Monday, December 22, 2008

The RIAA’s prosecution of copyright law is unconstitutional, Mass High Tech, 11/28/08

By Charles Nesson, Esq., William F. Weld Professor of Law at Harvard Law School and founder of the Berkman Center for Internet & Society, Via Mass High Tech: The RIAA’s prosecution of copyright law is unconstitutional:

"We believe, and are asserting legally by counterclaim, that the RIAA litigation campaign against Joel [Tenenbaum] and the millions of his generation like him is an unconstitutional abuse of law. Imagine a statute which, in the name of deterrence, provides for a $750 fine for each mile-per-hour that a driver exceeds the speed limit, with the fine escalating to $150,000 per mile over the limit if the driver knew he or she was speeding. Imagine that the fines are not publicized, and most drivers do not know they exist. Imagine that enforcement of the fines is put in the hands of a private, self-interested police force, that has no political accountability, that can pursue any defendant it chooses at its own whim, that can accept or reject payoffs on the order of $3,000 to $7,000 in exchange for not prosecuting the tickets, and that pockets for itself all payoffs and fines. Imagine that a significant percentage of these fines were never contested, regardless of whether they had merit, because the individuals being fined have limited financial resources and little idea of whether they can prevail in front of a federal court...

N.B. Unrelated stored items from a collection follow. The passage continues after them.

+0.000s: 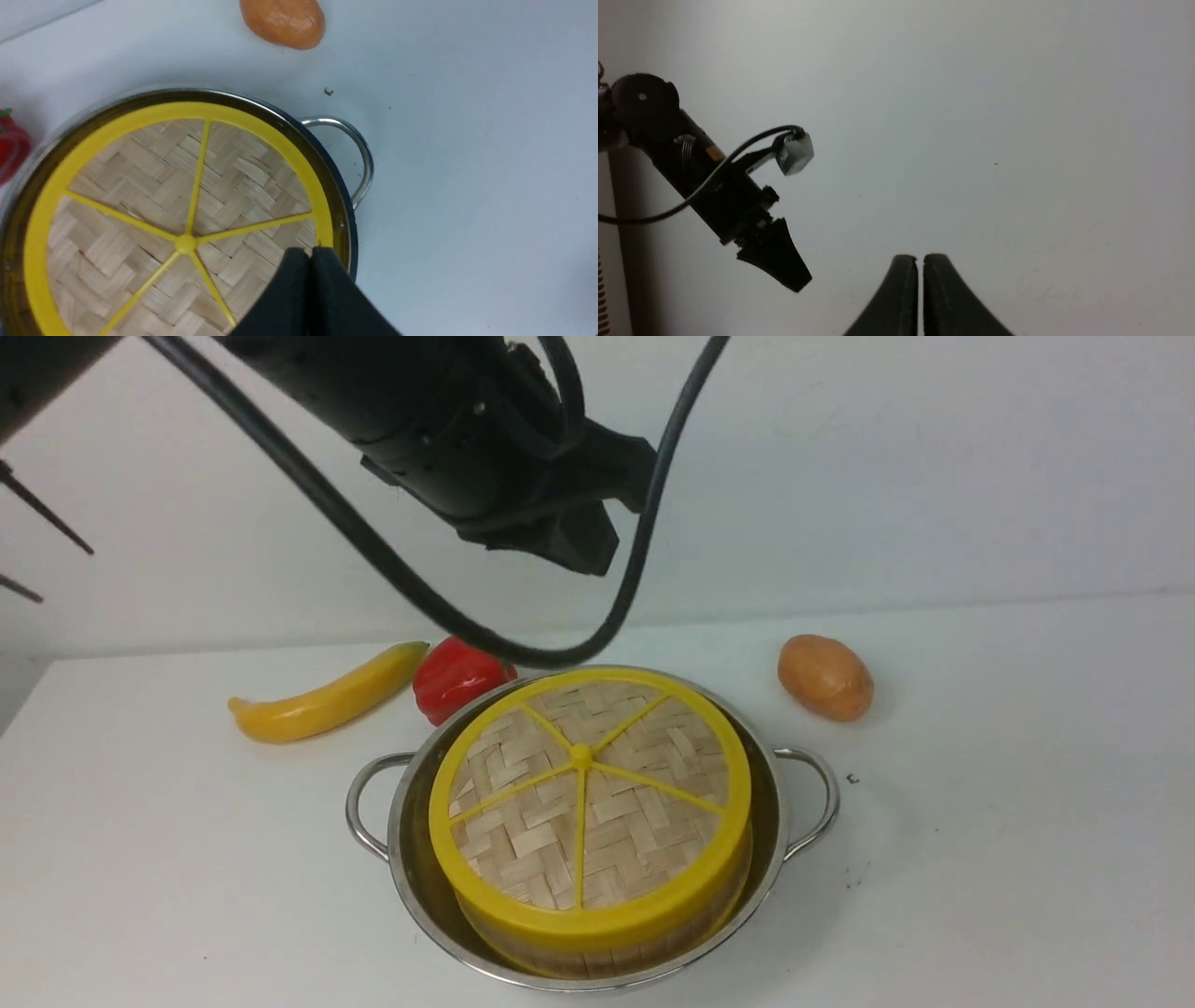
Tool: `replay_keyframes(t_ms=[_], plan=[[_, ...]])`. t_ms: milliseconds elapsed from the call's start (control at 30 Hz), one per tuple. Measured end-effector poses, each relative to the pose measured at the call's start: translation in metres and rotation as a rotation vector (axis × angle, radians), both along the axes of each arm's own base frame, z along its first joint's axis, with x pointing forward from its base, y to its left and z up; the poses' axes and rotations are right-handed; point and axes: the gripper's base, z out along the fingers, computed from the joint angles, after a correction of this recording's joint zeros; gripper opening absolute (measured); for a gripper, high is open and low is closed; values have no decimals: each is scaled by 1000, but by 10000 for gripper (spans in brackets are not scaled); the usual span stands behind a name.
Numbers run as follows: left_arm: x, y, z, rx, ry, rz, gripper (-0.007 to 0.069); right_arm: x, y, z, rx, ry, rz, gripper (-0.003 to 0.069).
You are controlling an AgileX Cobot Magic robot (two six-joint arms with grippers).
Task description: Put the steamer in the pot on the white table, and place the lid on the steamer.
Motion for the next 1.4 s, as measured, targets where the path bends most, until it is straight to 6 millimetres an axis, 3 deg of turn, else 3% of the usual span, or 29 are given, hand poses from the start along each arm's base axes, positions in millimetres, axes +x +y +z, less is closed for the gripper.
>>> replay_keyframes(t_ms=[167, 267, 400, 567, 667, 867, 1000, 1200, 1400], plan=[[30, -25, -53, -33, 136, -27, -64, 0, 0, 0, 1, 1, 1, -8], [37, -34, -70, -54, 179, -73, -64, 0, 0, 0, 1, 1, 1, -8], [29, -31, -61, -60, 152, -103, -64, 0, 0, 0, 1, 0, 0, -8], [-9, -7, -33, -58, 60, -93, -64, 0, 0, 0, 0, 1, 0, -8], [-53, 22, -13, -102, -97, -45, -64, 0, 0, 0, 0, 1, 0, -8], [-120, 66, -12, -186, -330, 44, -64, 0, 0, 0, 0, 1, 0, -8], [-150, 86, -23, -231, -421, 82, -64, 0, 0, 0, 0, 1, 0, -8], [-189, 108, -19, -311, -521, 108, -59, 0, 0, 0, 0, 1, 0, -8], [-212, 118, -12, -353, -542, 104, 63, 0, 0, 0, 0, 1, 0, -8]])
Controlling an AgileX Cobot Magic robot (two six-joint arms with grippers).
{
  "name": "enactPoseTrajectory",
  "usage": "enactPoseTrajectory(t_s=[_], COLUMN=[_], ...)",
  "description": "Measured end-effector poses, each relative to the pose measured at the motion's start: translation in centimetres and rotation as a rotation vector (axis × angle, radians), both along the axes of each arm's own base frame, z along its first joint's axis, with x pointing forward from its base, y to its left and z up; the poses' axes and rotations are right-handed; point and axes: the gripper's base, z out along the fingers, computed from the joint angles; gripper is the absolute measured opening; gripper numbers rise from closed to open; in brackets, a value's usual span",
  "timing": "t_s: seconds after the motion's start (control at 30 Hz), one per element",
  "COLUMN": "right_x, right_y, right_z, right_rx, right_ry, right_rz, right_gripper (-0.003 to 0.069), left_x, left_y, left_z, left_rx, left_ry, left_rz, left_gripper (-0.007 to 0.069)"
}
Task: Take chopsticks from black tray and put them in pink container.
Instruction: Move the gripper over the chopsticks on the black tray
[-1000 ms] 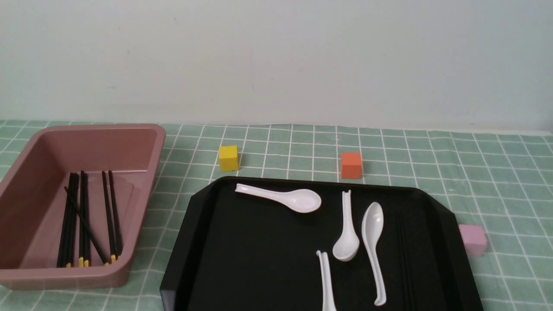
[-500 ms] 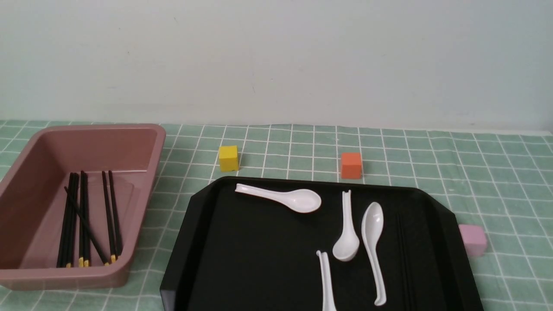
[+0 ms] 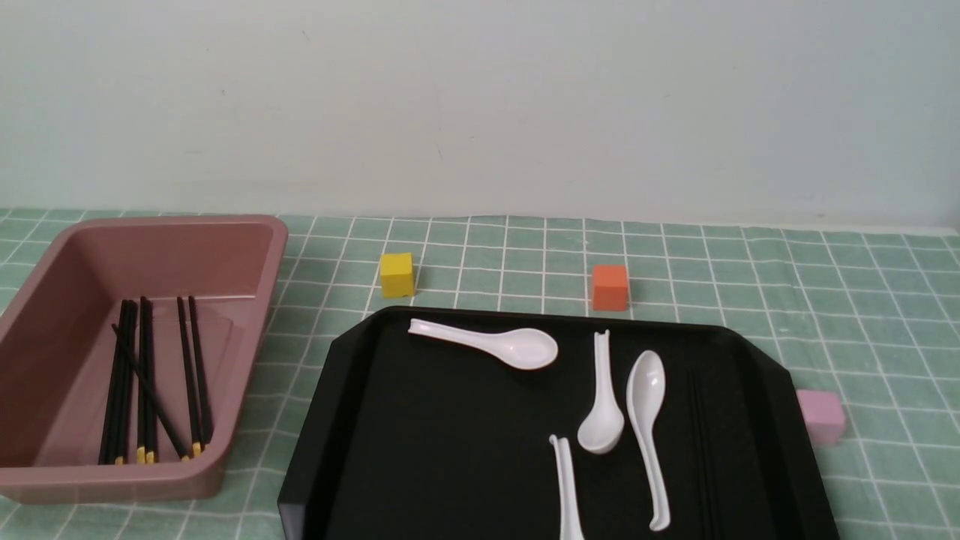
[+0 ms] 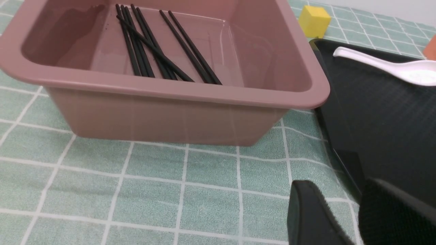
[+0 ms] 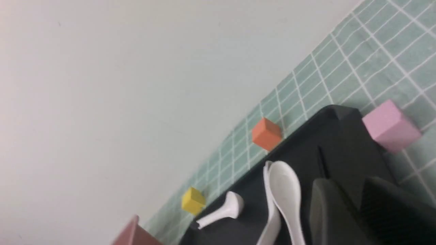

Tenenbaum is, in every way, representative of his born-digital generation. The tension remains that our antiquated legal system has not caught up to the social reality of digital natives, a term my colleague John Palfrey coined to describe the generation that grew up immersed in digital technologies and for whom a life fully integrated with digital devices that are, by design, free and open is the norm."